# WHAT IS REQUIRED
Copy each line of the listing that includes "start".

===== STORED DATA

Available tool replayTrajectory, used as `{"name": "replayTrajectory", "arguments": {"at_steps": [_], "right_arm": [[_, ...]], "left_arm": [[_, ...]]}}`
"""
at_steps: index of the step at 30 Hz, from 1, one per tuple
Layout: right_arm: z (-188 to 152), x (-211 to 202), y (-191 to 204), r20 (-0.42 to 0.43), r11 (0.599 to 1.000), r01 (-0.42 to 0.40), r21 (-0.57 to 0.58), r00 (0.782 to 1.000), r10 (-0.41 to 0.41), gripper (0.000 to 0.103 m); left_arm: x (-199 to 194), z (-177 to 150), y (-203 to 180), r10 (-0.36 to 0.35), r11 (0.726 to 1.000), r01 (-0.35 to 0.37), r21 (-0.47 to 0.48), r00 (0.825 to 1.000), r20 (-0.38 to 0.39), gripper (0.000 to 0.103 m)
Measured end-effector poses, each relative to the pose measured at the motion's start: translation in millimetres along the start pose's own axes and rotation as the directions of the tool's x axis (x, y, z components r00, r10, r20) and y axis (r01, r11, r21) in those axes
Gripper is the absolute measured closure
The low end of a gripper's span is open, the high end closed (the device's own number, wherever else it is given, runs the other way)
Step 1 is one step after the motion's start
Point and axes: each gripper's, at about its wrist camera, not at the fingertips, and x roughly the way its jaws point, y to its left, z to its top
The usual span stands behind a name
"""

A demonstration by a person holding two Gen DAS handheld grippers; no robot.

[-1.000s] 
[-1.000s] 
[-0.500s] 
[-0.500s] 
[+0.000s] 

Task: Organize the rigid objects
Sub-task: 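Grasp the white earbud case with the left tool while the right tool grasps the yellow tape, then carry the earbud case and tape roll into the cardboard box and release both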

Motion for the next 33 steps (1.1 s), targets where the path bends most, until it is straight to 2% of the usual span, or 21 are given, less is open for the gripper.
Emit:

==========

# TASK OUTPUT
Measured end-effector poses, each relative to the pose measured at the motion's start: translation in millimetres along the start pose's own axes and rotation as the directions of the tool's x axis (x, y, z components r00, r10, r20) and y axis (r01, r11, r21) in those axes
Step 1 is one step after the motion's start

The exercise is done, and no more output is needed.